START RAW DATA

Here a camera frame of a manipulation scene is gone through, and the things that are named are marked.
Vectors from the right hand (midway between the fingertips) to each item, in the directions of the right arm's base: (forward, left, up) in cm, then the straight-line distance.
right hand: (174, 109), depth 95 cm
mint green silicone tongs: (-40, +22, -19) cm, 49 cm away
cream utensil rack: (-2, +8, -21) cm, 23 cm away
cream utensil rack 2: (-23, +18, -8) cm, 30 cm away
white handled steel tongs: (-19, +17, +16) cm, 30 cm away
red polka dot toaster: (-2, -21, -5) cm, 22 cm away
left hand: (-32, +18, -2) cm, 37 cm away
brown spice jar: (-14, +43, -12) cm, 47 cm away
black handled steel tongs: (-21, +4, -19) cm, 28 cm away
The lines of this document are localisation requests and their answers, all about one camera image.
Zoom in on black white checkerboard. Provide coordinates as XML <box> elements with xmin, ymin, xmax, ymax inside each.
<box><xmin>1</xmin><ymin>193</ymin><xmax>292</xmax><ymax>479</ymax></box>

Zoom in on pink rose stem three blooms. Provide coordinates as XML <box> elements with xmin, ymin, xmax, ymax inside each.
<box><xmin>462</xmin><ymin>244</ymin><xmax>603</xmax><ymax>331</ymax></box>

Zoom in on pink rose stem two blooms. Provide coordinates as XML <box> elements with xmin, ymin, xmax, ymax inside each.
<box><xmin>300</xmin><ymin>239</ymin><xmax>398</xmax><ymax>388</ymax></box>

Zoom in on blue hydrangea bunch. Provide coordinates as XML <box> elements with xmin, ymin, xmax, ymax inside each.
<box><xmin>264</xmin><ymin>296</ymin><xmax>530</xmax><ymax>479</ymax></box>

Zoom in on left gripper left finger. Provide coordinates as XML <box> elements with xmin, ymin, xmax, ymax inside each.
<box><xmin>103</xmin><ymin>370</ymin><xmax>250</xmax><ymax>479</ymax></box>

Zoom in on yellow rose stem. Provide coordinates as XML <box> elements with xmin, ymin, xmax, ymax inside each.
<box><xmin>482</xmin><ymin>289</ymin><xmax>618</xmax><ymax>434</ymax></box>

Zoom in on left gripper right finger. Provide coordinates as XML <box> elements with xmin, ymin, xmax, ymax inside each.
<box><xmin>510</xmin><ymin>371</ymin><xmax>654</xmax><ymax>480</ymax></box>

END RAW DATA

**WORK ORDER**:
Repeat every record above. Each one must match exactly.

**OUTPUT FOR THIS EXERCISE**:
Here a camera frame of a manipulation scene is gone through, and the things that are named are marked.
Vectors from the right hand (midway between the fingertips) to each item, in the directions of the right arm's base: (forward, left, up) in cm, then the straight-line distance.
right hand: (174, 109), depth 95 cm
mint green silicone tongs: (-40, +22, -19) cm, 49 cm away
cream utensil rack: (-2, +8, -21) cm, 23 cm away
cream utensil rack 2: (-23, +18, -8) cm, 30 cm away
white handled steel tongs: (-19, +17, +16) cm, 30 cm away
red polka dot toaster: (-2, -21, -5) cm, 22 cm away
left hand: (-32, +18, -2) cm, 37 cm away
brown spice jar: (-14, +43, -12) cm, 47 cm away
black handled steel tongs: (-21, +4, -19) cm, 28 cm away
The lines of this document are localisation requests and their answers, all about one camera image.
Zoom in on black white checkerboard. Provide coordinates as XML <box> elements with xmin, ymin, xmax, ymax inside each.
<box><xmin>1</xmin><ymin>193</ymin><xmax>292</xmax><ymax>479</ymax></box>

Zoom in on pink rose stem three blooms. Provide coordinates as XML <box> elements with xmin, ymin, xmax, ymax inside each.
<box><xmin>462</xmin><ymin>244</ymin><xmax>603</xmax><ymax>331</ymax></box>

Zoom in on pink rose stem two blooms. Provide coordinates as XML <box> elements with xmin, ymin, xmax, ymax inside each.
<box><xmin>300</xmin><ymin>239</ymin><xmax>398</xmax><ymax>388</ymax></box>

Zoom in on blue hydrangea bunch. Provide coordinates as XML <box> elements with xmin, ymin, xmax, ymax inside each.
<box><xmin>264</xmin><ymin>296</ymin><xmax>530</xmax><ymax>479</ymax></box>

Zoom in on left gripper left finger. Provide coordinates as XML <box> elements with xmin, ymin, xmax, ymax inside each.
<box><xmin>103</xmin><ymin>370</ymin><xmax>250</xmax><ymax>479</ymax></box>

Zoom in on yellow rose stem. Provide coordinates as XML <box> elements with xmin, ymin, xmax, ymax inside each.
<box><xmin>482</xmin><ymin>289</ymin><xmax>618</xmax><ymax>434</ymax></box>

Zoom in on left gripper right finger. Provide coordinates as XML <box> elements with xmin, ymin, xmax, ymax inside each.
<box><xmin>510</xmin><ymin>371</ymin><xmax>654</xmax><ymax>480</ymax></box>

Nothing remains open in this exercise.